__WORK REQUEST__
Copy the listing below letter for letter, passing over each picture.

__DATA SHOWN__
▶

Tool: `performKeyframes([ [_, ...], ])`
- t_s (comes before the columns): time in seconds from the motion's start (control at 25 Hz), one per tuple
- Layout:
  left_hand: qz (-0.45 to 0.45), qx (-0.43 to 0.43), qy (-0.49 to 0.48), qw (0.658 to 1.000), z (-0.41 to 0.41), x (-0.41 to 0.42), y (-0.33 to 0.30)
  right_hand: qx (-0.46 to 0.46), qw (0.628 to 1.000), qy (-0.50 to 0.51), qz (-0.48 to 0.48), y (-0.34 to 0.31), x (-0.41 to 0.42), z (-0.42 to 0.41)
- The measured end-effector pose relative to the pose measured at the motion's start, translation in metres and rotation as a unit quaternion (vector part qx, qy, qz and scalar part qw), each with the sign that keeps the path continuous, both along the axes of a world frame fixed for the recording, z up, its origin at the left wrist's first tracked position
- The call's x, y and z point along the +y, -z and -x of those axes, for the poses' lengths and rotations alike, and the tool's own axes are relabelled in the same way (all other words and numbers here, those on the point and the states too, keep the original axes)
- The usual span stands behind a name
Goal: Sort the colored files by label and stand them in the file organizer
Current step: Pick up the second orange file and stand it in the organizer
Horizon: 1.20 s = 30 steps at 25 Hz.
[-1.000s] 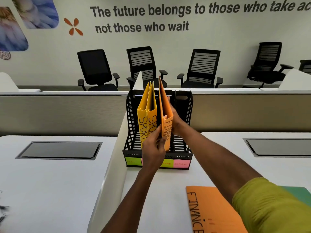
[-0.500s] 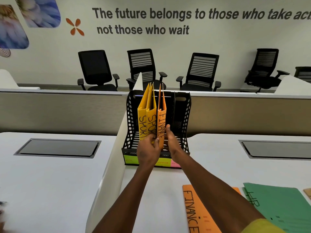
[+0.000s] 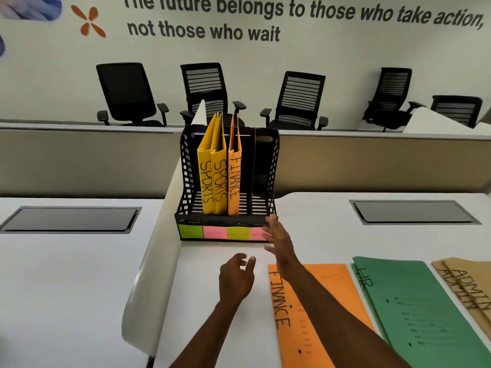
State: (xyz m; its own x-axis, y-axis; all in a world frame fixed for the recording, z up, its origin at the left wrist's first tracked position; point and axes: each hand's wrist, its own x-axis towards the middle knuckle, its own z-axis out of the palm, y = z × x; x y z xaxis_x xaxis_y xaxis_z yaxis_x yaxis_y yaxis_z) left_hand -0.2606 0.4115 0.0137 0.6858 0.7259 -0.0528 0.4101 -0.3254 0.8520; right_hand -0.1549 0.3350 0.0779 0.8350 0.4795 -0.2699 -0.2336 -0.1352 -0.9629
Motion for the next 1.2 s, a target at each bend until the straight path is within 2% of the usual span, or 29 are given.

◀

__FINISHED EXERCISE__
Tool: `performKeyframes([ [_, ...], ])`
- t_s (comes before the columns): time in seconds from the motion's start (control at 25 Hz), one per tuple
- Layout:
  left_hand: qz (-0.45 to 0.45), qx (-0.43 to 0.43), qy (-0.49 to 0.48), qw (0.658 to 1.000), z (-0.41 to 0.41), x (-0.41 to 0.42), y (-0.33 to 0.30)
  right_hand: qx (-0.46 to 0.46), qw (0.628 to 1.000), qy (-0.50 to 0.51), qz (-0.48 to 0.48), y (-0.34 to 0.31), x (-0.41 to 0.42), z (-0.42 to 0.41)
- The measured end-effector pose relative to the pose measured at the motion's start, translation in metres and rotation as a unit quaternion (vector part qx, qy, qz and scalar part qw), each with the sign that keeps the path continuous, both along the axes of a world frame fixed for the recording, z up, its origin at the left wrist's first tracked position
- The call's x, y and z point along the +y, -z and -x of those axes, for the poses' lengths and rotations alike, and the tool's own axes are relabelled in the same way (all other words and numbers here, those on the point and the states too, keep the original axes)
- The usual span stands behind a name
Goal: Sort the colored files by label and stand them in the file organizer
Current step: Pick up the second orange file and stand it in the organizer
Horizon: 1.20 s = 30 steps at 25 Hz.
[-1.000s] 
[-0.500s] 
[+0.000s] 
State: (xyz m; its own x-axis, y-axis; all in a world frame fixed for the recording, z up, its origin at the left wrist's first tracked position; point and axes: each hand's wrist, its own x-axis towards the middle knuckle, its own z-axis out of the palm, y = z × x; x y z xaxis_x xaxis_y xaxis_z yaxis_x yaxis_y yaxis_z) left_hand -0.2606 0.4115 0.0137 0.6858 0.7259 -0.0528 0.4101 -0.3254 0.8520; right_hand -0.1549 0.3350 0.0779 0.8350 0.4795 -0.2699 -0.2336 -0.1352 -0.9629
Motion for the next 1.2 s, a target at each bend until the straight path is within 2% of the usual span, or 29 are given.

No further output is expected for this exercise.